Required work:
If a line in the records below holds the word "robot", copy it.

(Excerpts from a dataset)
..............................

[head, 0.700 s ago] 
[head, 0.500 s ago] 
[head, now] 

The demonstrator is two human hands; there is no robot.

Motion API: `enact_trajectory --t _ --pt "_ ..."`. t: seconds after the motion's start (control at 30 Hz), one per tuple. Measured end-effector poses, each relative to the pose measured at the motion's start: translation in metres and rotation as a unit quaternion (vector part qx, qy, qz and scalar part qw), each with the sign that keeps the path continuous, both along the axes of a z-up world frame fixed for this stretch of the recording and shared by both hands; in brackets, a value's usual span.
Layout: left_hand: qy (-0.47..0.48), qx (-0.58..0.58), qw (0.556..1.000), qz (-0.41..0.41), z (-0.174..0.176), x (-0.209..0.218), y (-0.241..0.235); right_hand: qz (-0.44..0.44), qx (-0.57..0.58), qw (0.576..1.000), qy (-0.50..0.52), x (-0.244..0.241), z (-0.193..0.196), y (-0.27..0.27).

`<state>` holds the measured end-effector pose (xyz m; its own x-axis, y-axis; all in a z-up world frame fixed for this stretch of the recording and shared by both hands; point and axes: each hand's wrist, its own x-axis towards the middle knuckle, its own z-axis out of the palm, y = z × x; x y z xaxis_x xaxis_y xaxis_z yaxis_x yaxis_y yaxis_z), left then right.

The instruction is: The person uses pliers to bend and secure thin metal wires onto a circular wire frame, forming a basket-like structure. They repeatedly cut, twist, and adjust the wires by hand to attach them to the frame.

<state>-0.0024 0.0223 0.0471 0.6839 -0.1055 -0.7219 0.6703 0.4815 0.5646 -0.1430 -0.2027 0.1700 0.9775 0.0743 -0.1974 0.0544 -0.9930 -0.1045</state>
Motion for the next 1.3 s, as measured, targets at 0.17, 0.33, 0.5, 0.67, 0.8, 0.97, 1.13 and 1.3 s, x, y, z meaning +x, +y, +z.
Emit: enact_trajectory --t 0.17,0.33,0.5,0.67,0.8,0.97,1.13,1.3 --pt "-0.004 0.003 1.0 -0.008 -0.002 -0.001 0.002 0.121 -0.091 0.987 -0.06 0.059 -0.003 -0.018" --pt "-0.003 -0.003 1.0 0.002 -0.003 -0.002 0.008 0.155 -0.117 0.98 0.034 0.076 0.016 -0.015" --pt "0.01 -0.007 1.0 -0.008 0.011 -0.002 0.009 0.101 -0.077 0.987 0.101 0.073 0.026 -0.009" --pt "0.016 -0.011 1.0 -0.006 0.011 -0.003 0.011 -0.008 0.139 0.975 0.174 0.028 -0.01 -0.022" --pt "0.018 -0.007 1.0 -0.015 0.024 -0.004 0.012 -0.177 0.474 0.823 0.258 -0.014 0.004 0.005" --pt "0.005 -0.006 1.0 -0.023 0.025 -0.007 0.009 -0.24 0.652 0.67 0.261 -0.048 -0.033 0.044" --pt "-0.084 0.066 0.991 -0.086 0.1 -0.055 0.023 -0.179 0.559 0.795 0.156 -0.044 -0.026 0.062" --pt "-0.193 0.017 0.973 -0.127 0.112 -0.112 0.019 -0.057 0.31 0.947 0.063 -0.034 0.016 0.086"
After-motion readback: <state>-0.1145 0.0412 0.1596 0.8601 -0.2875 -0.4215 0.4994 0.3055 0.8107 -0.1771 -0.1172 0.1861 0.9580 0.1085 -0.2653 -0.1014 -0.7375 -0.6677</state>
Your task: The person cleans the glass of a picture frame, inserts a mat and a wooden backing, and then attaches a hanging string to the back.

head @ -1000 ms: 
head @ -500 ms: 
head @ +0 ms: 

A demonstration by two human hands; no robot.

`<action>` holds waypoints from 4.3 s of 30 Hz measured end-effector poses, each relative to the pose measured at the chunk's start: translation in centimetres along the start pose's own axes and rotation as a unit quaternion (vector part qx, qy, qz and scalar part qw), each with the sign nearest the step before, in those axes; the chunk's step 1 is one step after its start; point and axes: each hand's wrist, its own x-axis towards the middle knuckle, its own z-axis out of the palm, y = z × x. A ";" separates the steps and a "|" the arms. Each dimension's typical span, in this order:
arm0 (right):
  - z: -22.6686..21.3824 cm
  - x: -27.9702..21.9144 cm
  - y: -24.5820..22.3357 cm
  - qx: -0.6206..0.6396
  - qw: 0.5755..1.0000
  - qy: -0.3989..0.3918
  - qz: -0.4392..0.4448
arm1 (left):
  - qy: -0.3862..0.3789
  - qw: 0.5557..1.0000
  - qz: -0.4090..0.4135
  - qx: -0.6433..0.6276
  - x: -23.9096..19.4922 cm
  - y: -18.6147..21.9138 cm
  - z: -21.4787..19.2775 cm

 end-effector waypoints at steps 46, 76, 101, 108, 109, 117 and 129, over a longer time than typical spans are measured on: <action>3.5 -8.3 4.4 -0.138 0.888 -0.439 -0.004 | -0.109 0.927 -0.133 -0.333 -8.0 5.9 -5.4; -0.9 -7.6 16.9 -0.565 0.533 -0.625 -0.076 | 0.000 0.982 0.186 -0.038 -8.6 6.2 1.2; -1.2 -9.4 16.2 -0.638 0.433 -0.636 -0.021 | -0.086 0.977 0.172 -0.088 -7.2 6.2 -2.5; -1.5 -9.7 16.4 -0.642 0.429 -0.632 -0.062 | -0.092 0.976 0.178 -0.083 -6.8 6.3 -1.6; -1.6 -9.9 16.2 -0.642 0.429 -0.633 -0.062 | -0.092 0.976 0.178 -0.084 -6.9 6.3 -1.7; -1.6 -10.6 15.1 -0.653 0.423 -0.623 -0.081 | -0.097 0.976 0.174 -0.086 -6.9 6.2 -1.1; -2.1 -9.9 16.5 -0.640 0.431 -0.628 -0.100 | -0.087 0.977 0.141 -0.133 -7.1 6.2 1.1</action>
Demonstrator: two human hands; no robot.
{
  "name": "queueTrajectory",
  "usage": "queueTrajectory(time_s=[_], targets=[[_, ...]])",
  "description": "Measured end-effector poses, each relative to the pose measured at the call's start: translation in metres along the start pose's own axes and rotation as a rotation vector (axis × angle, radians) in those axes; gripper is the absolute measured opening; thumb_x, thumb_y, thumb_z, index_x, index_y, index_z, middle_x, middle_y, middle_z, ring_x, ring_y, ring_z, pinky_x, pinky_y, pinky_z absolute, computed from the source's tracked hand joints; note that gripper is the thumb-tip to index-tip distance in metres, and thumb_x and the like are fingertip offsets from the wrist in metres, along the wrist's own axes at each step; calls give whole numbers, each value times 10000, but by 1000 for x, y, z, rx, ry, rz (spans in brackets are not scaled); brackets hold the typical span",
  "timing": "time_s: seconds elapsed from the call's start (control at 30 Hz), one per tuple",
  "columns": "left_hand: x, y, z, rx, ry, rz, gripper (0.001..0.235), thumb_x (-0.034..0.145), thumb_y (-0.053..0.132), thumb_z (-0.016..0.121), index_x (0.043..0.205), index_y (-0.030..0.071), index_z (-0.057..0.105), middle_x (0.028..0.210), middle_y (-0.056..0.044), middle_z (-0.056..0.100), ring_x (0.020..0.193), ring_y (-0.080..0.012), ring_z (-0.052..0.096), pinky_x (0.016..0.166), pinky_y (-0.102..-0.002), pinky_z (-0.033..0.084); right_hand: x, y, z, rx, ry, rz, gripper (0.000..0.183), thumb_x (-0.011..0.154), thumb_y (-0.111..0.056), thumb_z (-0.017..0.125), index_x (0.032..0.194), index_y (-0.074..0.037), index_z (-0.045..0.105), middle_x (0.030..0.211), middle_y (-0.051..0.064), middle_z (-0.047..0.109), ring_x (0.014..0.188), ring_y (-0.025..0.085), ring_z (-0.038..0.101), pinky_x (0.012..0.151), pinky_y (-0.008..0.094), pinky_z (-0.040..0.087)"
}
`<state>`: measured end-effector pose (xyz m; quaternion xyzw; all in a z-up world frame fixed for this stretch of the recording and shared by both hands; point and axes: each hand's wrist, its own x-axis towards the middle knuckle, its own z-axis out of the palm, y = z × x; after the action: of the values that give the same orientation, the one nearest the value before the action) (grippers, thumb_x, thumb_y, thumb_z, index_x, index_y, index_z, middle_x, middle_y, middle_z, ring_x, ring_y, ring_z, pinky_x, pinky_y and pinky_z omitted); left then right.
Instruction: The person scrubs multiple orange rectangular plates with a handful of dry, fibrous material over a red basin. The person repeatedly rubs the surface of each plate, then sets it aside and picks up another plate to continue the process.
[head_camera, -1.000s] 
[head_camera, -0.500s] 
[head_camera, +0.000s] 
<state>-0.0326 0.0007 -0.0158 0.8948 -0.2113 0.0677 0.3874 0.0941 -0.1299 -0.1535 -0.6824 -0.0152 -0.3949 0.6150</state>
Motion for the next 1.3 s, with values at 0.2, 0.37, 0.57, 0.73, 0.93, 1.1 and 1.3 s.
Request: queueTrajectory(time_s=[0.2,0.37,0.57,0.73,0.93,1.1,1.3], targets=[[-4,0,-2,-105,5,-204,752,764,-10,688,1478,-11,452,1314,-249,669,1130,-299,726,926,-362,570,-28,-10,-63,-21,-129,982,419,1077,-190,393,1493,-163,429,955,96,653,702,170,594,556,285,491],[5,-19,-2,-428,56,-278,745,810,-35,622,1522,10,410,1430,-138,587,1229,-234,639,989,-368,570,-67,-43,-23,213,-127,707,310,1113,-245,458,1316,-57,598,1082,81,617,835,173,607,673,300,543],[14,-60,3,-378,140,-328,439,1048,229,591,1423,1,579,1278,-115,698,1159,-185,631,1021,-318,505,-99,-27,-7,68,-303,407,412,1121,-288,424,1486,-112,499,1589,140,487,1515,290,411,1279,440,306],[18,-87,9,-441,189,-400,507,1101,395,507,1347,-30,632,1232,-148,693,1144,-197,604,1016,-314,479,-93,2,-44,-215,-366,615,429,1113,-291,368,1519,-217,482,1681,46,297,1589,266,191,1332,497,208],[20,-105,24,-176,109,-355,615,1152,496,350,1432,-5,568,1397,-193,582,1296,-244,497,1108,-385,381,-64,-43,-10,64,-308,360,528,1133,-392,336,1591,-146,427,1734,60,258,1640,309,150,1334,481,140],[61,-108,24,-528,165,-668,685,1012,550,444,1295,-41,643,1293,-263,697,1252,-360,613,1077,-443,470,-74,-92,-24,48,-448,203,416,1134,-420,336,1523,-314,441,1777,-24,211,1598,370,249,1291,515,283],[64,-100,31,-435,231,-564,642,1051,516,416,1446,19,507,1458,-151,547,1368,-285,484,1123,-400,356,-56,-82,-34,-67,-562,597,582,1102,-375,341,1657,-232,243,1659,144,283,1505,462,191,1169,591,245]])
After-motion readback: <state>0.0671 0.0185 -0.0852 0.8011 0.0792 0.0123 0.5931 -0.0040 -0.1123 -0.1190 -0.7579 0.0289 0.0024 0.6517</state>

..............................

Exercise solution:
The demonstrator is two human hands; there is no robot.
A demonstration by two human hands; no robot.
Demonstrator: two human hands; no robot.

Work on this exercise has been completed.